Maillo, Jesus; Luengo, Julián; Garcia, Salvador; Herrera, Francisco; Triguero, Isaac

A preliminary study on Hybrid Spill-Tree Fuzzy k-Nearest Neighbors for big data classification Thumbnail


Authors

Jesus Maillo

Julián Luengo

Salvador Garcia

Francisco Herrera



Abstract

The Fuzzy k Nearest Neighbor (Fuzzy kNN) classifier is well known for its effectiveness in supervised learning problems. kNN classifies by comparing new incoming examples with a similarity function using the samples of the training set. The fuzzy version of the kNN accounts for the underlying uncertainty in the class labels, and it is composed of two different stages. The first one is responsible for calculating the fuzzy membership degree for each sample of the problem in order to obtain smoother boundaries between classes. The second stage classifies similarly to the standard kNN algorithm but uses the previously calculated class membership degree.
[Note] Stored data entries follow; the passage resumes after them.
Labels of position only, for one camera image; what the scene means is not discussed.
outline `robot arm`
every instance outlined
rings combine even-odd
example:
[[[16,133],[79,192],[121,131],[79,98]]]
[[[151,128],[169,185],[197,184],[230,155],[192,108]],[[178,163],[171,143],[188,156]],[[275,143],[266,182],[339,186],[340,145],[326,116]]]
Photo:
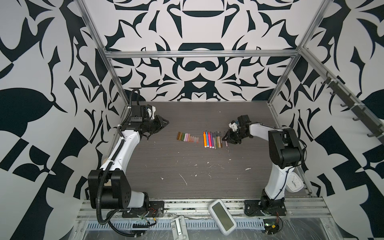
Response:
[[[147,208],[148,205],[145,201],[148,196],[145,193],[131,190],[125,171],[133,150],[143,136],[147,137],[145,133],[148,132],[149,136],[158,133],[169,121],[159,115],[154,116],[156,108],[151,105],[135,105],[130,108],[126,121],[118,126],[120,137],[107,161],[100,169],[92,170],[88,175],[91,206],[97,211]],[[106,221],[101,218],[99,223],[105,224]]]
[[[292,128],[279,129],[262,123],[251,123],[248,115],[242,115],[237,119],[238,122],[232,121],[229,124],[231,129],[223,140],[241,144],[241,139],[255,136],[269,142],[269,155],[273,163],[272,172],[267,186],[263,189],[260,208],[263,212],[267,212],[274,207],[281,207],[284,202],[287,177],[300,161],[303,162],[304,154],[296,133]]]

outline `white wall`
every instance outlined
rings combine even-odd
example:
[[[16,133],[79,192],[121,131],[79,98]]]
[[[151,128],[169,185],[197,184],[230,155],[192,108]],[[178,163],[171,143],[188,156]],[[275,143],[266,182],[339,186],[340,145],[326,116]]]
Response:
[[[335,0],[309,43],[330,71],[384,118],[383,1]],[[301,58],[273,103],[281,124],[308,145],[303,164],[345,237],[384,237],[384,146]]]
[[[295,49],[321,0],[284,2],[86,0],[110,51]],[[113,65],[128,93],[142,88],[143,100],[223,101],[267,100],[288,62],[288,57],[147,58]]]
[[[2,239],[67,239],[124,103],[72,0],[0,3]]]

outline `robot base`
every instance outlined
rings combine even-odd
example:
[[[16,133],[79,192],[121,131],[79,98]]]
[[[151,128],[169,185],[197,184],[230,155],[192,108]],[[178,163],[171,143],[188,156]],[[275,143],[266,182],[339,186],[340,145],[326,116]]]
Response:
[[[270,199],[264,189],[260,200],[245,200],[244,205],[244,213],[249,217],[276,216],[276,213],[278,213],[279,216],[285,216],[286,213],[284,198],[278,200]]]
[[[144,204],[142,207],[136,207],[132,208],[129,212],[122,212],[122,217],[123,218],[135,218],[138,215],[142,215],[146,212],[149,211],[148,217],[152,217],[153,212],[153,217],[157,217],[157,214],[159,212],[162,212],[164,209],[164,201],[149,201],[148,194],[145,192],[144,193]]]

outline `white paint speck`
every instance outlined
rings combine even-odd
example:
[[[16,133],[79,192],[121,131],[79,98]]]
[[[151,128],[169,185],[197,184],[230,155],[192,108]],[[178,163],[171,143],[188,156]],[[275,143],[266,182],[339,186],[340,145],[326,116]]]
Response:
[[[183,176],[181,176],[181,174],[179,174],[180,177],[184,180],[185,184],[188,186],[187,182],[185,181],[185,179],[183,178]]]

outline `gray wooden tabletop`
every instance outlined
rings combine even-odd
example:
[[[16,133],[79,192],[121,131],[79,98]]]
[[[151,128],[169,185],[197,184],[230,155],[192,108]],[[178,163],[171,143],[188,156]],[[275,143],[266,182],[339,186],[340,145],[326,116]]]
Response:
[[[132,190],[150,198],[260,197],[268,183],[272,161],[268,142],[245,138],[242,144],[204,148],[203,131],[228,131],[240,115],[276,126],[266,102],[150,102],[169,125],[136,146],[126,175]],[[178,132],[200,138],[200,143],[176,139]],[[286,191],[286,197],[305,197]]]
To deal with very large datasets, distributed versions of the Fuzzy kNN algorithm have been proposed. However, existing approaches remain not fully scalable as they aim to replicate the exact behavior of the Fuzzy kNN. In this work, we present an approximate and distributed Fuzzy kNN approach based on Hybrid Spill-Tree implemented under Apache Spark. The aim of this model is to alleviate the scalability problems and to deal with big datasets maintaining high accuracy. In our experiments, we compare in precision and runtime with the Fuzzy kNN for big data problems existing in the literature, running with datasets of up to 11 million instances. The results show an improvement in the runtime and accuracy with respect to the previous exact model.

Citation

Maillo, J., Luengo, J., Garcia, S., Herrera, F., & Triguero, I. (2018). A preliminary study on Hybrid Spill-Tree Fuzzy k-Nearest Neighbors for big data classification. In 2018 IEEE International Conference on Fuzzy Systems (FUXX-IEEE) (1-8). https://doi.org/10.1109/FUZZ-IEEE.2018.8491595

Conference Name 2018 IEEE International Conference on Fuzzy Systems (FUZZ-IEEE)
Conference Location Rio de Janeiro, Brazil
Start Date Jul 8, 2018
End Date Jul 13, 2018
Acceptance Date Mar 15, 2018
Online Publication Date Oct 15, 2018
Publication Date Oct 12, 2018
Deposit Date Oct 18, 2018
Publicly Available Date Mar 29, 2024
Publisher Institute of Electrical and Electronics Engineers
Pages 1-8
Book Title 2018 IEEE International Conference on Fuzzy Systems (FUXX-IEEE)
Chapter Number N/a
ISBN 978-1-5090-6021-4
DOI https://doi.org/10.1109/FUZZ-IEEE.2018.8491595
Public URL https://nottingham-repository.worktribe.com/output/1175103
Publisher URL https://ieeexplore.ieee.org/document/8491595
Additional Information © 2018 IEEE. Personal use of this material is permitted. Permission from IEEE must be obtained for all other uses, in any current or future media, including reprinting/republishing this material for advertising or promotional purposes, creating new collective works, for resale or redistribution to servers or lists, or reuse of any copyrighted component of this work in other works.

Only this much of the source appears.